Reader! Enter My Blog/Head At Your Own Risk,Quite A Noise Beneath Apparent Quietude.

Sssh! I make a confession



 I have a confession to make. I like depicting the world in pictures and not through lousy rules behind words. But am a bad artist and hush... I hate English. I hate the rules of the language. At nursery I hated the alphabets. I never could grasp the order of the letters..A,B,C,D..G. 

I hated the rules, the order, so I failed and scored 8/100 in my first English test. I liked the shape of that 8, neatly rounded in red but my teacher was unhappy, my parents being Professors of English were devastated.  The stress of it often had me howling in English class

I know it is an odd problem but that is how my brain functions. I can write, in fact I have a faint reputation among some people for a writing style(who are unaware of my real self). They say I have a way with words only I know how I still struggle to keep the order and the rules right. I love playing with words. I mean 'The cat kills the mouse' appeals to me less than does 'kills the mouse the cat"  which still to me is less appealing than the picture of a cat killing a mouse. I hated my English classes for the rules of grammar, for those horrid punctuation marks... I felt frustrated tears fill me as i struggled to learn the rules

I felt my freedom of expression at risk with the tortuous rules of the language. I felt it was worse than a Hindi class  which always set me imagining a table marrying a chair. (anything under the sun had a gender). The world still does not know my dark secret. A short story I wrote when I was  thirteen years old was copyrighted and prescribed for school children by Blackie Books. When I received the copyright copy people thought I was brilliant, Only I know how I struggled to work out the language exercises at the end of my story which genuine linguists had framed using my story as text.

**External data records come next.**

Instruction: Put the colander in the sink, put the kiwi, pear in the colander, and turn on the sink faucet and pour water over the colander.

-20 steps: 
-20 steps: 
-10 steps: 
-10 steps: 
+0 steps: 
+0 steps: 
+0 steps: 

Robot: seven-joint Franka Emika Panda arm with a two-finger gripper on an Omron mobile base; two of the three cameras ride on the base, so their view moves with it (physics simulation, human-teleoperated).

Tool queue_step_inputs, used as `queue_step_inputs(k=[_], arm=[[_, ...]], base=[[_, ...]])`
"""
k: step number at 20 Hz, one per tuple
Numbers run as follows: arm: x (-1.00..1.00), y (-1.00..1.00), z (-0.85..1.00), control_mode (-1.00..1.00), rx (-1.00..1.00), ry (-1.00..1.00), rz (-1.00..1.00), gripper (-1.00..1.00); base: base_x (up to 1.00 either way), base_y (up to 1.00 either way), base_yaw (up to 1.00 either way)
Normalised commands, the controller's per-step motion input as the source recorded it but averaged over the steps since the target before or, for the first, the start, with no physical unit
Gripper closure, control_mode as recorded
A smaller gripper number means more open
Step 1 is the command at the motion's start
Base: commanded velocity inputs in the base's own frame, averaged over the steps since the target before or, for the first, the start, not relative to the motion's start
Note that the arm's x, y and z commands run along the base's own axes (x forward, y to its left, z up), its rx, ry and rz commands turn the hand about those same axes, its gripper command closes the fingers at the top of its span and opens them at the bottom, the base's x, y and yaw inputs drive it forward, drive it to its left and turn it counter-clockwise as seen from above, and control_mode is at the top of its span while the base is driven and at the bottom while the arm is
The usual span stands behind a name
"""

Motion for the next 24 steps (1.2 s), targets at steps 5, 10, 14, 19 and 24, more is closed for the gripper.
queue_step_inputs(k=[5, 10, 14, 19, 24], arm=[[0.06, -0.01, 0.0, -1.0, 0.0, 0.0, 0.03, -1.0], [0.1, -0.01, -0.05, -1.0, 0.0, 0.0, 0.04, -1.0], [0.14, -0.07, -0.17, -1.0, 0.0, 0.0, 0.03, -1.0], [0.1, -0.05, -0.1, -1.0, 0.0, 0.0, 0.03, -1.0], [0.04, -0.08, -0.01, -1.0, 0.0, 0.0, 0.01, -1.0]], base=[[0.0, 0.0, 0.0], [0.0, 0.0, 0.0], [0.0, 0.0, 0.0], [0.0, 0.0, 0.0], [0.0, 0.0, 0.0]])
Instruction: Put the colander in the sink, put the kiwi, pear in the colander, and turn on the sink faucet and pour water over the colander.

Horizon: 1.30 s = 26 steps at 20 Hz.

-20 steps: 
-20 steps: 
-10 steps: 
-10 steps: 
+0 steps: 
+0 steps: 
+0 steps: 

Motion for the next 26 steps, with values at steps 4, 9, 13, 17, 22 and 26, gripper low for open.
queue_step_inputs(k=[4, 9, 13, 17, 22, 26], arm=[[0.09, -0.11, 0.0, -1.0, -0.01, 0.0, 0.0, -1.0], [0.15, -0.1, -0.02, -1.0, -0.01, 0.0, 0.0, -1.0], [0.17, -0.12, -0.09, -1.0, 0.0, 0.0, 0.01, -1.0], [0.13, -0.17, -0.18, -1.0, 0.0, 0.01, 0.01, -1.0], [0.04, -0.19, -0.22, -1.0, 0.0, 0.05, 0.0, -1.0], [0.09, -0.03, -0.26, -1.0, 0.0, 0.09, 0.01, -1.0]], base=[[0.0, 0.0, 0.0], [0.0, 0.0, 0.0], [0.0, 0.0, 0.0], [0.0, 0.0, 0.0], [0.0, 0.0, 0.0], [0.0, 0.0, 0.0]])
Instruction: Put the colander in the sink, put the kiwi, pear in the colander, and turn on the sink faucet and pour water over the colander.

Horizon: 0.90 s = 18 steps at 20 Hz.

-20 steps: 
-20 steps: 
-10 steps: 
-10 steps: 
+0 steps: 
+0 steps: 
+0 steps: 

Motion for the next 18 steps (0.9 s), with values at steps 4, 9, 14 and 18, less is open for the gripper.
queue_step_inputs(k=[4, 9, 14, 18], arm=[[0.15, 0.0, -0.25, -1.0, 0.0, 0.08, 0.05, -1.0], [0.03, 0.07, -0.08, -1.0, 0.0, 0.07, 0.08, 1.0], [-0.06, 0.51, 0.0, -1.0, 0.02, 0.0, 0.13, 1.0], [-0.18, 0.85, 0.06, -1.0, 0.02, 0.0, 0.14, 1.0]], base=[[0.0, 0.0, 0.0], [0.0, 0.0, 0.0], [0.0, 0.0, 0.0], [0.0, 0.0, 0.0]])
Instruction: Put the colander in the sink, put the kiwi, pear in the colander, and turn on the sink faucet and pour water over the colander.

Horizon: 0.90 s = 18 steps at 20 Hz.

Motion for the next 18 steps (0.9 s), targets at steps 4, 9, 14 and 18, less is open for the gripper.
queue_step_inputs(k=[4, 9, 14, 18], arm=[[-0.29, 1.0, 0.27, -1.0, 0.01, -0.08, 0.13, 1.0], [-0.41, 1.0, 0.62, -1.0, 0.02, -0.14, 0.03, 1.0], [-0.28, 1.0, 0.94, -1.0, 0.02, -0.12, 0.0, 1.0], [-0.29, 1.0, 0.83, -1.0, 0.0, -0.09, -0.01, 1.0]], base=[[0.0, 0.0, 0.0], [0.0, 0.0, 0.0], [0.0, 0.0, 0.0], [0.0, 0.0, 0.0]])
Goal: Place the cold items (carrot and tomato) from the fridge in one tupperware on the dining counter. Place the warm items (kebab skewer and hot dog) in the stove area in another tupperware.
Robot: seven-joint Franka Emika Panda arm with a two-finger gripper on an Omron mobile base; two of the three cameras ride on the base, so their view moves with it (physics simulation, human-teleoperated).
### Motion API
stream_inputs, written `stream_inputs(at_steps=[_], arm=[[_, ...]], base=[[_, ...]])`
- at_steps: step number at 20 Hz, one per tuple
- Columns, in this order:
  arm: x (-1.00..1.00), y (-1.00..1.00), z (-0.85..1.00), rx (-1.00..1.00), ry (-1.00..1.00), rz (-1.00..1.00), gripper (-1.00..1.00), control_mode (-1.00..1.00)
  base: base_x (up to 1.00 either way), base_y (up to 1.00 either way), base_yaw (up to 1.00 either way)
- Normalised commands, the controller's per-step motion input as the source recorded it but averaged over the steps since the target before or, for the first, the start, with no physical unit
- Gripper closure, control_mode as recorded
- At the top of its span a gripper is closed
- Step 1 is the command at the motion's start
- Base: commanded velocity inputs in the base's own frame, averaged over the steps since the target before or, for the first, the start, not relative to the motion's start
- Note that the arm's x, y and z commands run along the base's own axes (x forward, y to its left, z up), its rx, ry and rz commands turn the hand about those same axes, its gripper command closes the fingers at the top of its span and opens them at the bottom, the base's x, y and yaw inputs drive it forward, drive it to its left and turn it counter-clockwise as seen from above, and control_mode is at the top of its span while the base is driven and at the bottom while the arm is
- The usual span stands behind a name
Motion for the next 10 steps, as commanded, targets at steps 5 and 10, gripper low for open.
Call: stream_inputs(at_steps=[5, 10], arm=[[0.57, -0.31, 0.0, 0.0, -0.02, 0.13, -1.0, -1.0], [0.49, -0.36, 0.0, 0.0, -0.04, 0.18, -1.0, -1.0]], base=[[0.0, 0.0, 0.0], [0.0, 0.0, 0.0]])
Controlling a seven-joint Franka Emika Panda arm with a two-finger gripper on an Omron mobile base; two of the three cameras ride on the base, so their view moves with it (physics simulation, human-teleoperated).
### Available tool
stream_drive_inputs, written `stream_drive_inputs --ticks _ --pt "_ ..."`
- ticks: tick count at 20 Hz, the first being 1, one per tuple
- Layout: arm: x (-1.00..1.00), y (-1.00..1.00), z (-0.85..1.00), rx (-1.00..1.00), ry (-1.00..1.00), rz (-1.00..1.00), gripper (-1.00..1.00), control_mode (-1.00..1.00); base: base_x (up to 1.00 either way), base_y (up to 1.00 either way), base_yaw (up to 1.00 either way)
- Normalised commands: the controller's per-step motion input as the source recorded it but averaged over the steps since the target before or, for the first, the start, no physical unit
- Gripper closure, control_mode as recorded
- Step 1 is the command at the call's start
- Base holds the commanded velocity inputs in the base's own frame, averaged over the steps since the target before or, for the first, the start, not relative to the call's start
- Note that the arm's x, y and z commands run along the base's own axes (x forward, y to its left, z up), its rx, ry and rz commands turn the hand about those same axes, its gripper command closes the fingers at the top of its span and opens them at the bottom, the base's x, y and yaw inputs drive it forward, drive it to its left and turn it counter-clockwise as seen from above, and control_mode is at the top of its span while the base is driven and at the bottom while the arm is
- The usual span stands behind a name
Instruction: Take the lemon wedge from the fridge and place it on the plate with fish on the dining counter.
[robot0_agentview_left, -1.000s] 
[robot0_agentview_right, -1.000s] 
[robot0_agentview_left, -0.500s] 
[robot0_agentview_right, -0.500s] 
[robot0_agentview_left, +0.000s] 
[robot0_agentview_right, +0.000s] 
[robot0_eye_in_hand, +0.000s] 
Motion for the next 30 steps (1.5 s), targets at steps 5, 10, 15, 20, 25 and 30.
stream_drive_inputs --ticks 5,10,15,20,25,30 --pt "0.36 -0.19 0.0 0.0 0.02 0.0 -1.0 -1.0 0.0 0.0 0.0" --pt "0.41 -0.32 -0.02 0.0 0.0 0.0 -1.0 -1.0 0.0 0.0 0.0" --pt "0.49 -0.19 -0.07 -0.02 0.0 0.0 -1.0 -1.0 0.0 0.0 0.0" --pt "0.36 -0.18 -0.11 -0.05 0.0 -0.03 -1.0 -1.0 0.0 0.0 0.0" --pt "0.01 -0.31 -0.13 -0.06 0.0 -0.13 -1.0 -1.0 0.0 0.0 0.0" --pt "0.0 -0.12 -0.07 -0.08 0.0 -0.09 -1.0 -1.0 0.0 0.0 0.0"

I have been wrongly given the gold medal in literature throughout the course of study, advanced tests of English language passed me but I tell you I will fail in a test of the order of alphabets or for that matter test my punctuation and rules of grammar. True  there is a record of my Doctoral work .
but trust me I really cannot remember the order of the alphabets and I still make a comma look like a semi colon because am not sure what makes  one curve different from the other.  The system is amiss or maybe it just missed out on my inability.Destiny made me  teach English, God save those  I taught so far.